Third, teachers constantly ask questions to students, which can improve the effectiveness of questioning.
Teachers' effective questioning can help students lose their way when they make mistakes, make the finishing point on the key points of students' understanding, cause repercussions when students deviate from the theme, clear the clouds when students' understanding is uneven, and pursue perfection when students' understanding is incomplete.
1. Ask logically. For example, when teaching "area calculation of triangle", you can ask questions like this: ① What figure can two identical triangles be combined into? ② Which side of the original triangle is the bottom of the mosaic? (3) What is the height of the mosaic of the original triangle? What is the area of the triangle? ⑤ How to express the calculation formula of triangle area? ⑥ Why do you need to multiply the base by the height and then divide it by 2 to find the triangle area? This kind of questioning is both logical and enlightening. Starting from the first question, asking questions at different levels will not only help students better understand the calculation formula of triangle area, but also develop their thinking ability.

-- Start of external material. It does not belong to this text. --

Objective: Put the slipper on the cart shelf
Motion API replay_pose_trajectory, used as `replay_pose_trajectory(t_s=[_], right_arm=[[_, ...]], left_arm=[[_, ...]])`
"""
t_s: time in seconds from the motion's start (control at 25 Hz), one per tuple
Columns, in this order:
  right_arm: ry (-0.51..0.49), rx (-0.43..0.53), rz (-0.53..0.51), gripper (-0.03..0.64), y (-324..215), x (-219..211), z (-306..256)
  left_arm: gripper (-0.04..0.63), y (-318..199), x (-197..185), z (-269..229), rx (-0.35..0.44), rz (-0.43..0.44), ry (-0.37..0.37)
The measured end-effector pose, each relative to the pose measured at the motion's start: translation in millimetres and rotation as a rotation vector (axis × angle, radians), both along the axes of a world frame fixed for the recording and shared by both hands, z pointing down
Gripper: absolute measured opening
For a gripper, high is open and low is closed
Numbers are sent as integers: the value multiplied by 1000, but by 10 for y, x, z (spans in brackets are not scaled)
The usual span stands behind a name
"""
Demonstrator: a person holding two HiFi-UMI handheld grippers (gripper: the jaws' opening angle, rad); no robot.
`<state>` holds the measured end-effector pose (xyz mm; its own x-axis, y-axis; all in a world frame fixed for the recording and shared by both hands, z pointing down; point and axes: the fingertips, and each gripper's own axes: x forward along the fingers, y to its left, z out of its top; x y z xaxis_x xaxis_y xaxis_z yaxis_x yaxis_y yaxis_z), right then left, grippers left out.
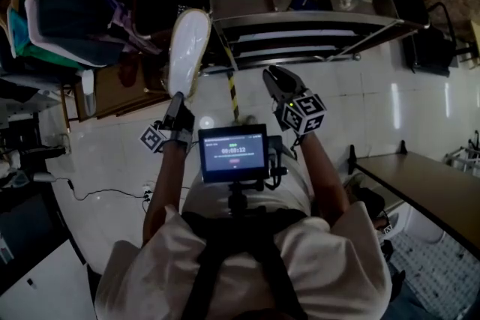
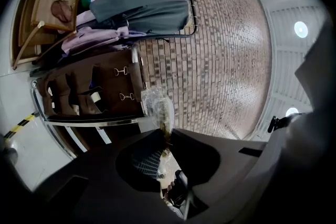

2. Ask profound questions. Nowadays, the phenomenon of "full-house irrigation" is rare, but the phenomenon of "full-house questioning" is on the rise, and a large number of simple and straightforward questions with no thinking value are flooding classroom teaching. The application of questioning skills should help to change this phenomenon. In particular, the new curriculum standard advocates the establishment of students' dominant position and active learning, but students' conscious experience and active thinking inevitably have superficial omissions, which requires teachers' control and guidance, and questioning is an indispensable provision.